━━━━━ Recorded data ━━━━━

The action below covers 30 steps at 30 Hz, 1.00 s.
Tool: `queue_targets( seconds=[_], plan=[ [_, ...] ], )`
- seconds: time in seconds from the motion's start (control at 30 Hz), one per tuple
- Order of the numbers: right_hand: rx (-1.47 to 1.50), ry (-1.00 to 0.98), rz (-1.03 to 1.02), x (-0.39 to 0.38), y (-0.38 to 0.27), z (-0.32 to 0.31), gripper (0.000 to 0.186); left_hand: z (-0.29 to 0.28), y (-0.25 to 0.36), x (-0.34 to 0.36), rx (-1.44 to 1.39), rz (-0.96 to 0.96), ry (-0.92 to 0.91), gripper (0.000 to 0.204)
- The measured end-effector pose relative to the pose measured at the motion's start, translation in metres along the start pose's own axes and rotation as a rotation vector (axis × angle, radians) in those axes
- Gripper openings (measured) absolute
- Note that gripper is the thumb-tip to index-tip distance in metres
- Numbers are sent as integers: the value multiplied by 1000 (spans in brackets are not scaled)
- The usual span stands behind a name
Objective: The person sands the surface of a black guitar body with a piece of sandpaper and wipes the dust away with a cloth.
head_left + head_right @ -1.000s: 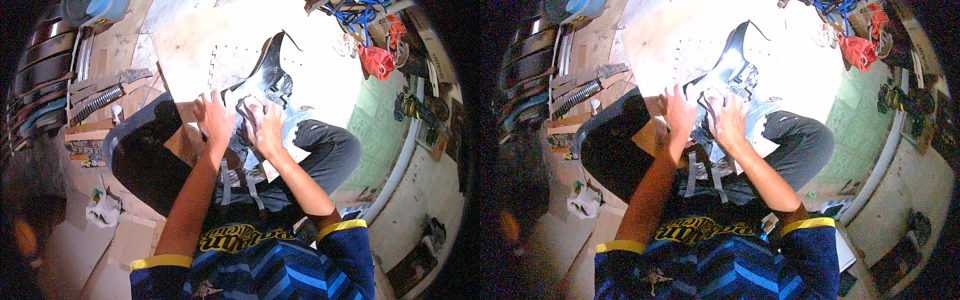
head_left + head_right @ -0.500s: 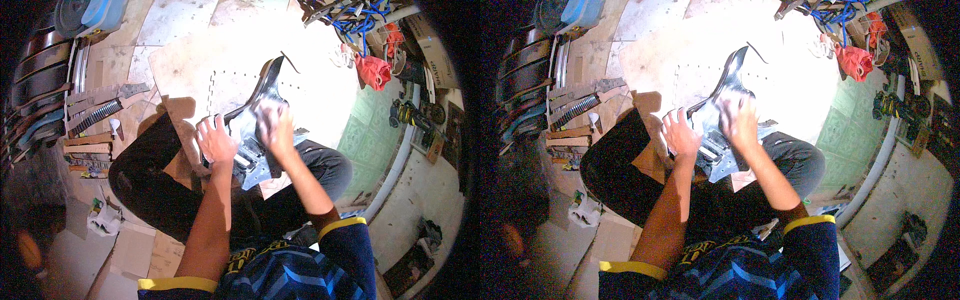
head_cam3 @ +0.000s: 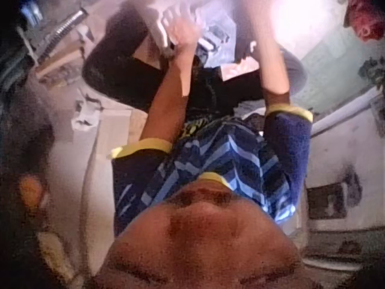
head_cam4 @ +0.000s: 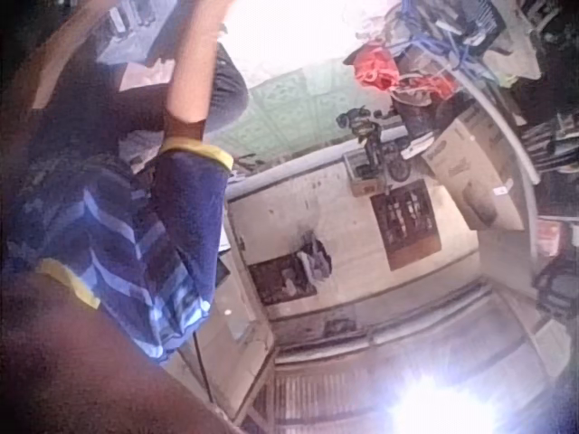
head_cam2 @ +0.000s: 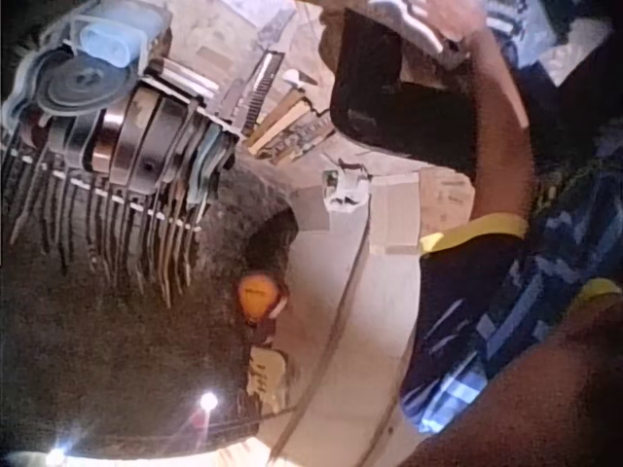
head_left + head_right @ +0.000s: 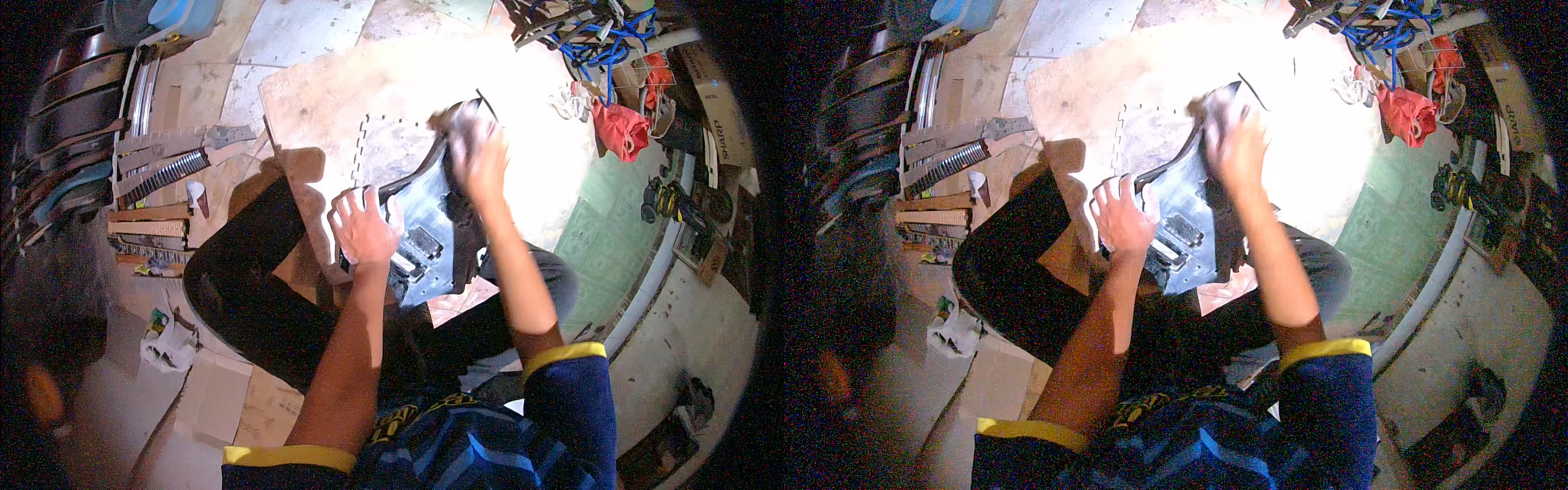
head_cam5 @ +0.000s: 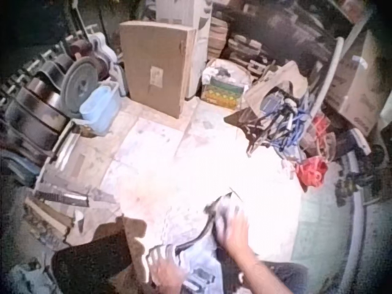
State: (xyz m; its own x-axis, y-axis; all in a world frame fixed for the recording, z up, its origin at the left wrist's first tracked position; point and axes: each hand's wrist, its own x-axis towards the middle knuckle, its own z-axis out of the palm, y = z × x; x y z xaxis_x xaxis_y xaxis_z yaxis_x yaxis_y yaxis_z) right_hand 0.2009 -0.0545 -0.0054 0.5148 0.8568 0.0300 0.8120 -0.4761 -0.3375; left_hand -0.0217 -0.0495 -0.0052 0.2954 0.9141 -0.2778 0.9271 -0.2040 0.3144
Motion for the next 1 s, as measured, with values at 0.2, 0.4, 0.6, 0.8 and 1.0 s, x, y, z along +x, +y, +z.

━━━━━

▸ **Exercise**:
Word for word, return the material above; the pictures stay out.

▸ **Exercise solution**:
The action below covers 30 steps at 30 Hz, 1.00 s.
Tool: `queue_targets( seconds=[_], plan=[ [_, ...] ], )`
- seconds: time in seconds from the motion's start (control at 30 Hz), one per tuple
- Order of the numbers: right_hand: rx (-1.47 to 1.50), ry (-1.00 to 0.98), rz (-1.03 to 1.02), x (-0.39 to 0.38), y (-0.38 to 0.27), z (-0.32 to 0.31), gripper (0.000 to 0.186); left_hand: z (-0.29 to 0.28), y (-0.25 to 0.36), x (-0.34 to 0.36), rx (-1.44 to 1.39), rz (-0.96 to 0.96), ry (-0.92 to 0.91), gripper (0.000 to 0.204)
- The measured end-effector pose relative to the pose measured at the motion's start, translation in metres along the start pose's own axes and rotation as a rotation vector (axis × angle, radians) in those axes
- Gripper openings (measured) absolute
- Note that gripper is the thumb-tip to index-tip distance in metres
- Numbers are sent as integers: the value multiplied by 1000 (spans in brackets are not scaled)
- The usual span stands behind a name
Objective: The person sands the surface of a black guitar body with a piece of sandpaper and wipes the dust away with a cloth.
head_left + head_right @ -1.000s: 
head_left + head_right @ -0.500s: 
head_cam3 @ +0.000s: 
head_cam4 @ +0.000s: 
head_cam2 @ +0.000s: 
head_left + head_right @ +0.000s: 
head_cam5 @ +0.000s: 
State: (xyz m; its own x-axis, y-axis; all in a world frame fixed for the recording, z up, its origin at the left wrist's first tracked position; point and axes: each hand's wrist, its own x-axis towards the middle knuckle, its own z-axis out of the palm, y = z × x; x y z xaxis_x xaxis_y xaxis_z yaxis_x yaxis_y yaxis_z) right_hand 0.2009 -0.0545 -0.0054 0.5148 0.8568 0.0300 0.8120 -0.4761 -0.3375; left_hand -0.0217 -0.0495 -0.0052 0.2954 0.9141 -0.2778 0.9271 -0.2040 0.3144
Motion for the next 1 s, as measured, with values at 0.2, 0.4, 0.6, 0.8 and 1.0 s, x, y, z along +x, +y, +z.

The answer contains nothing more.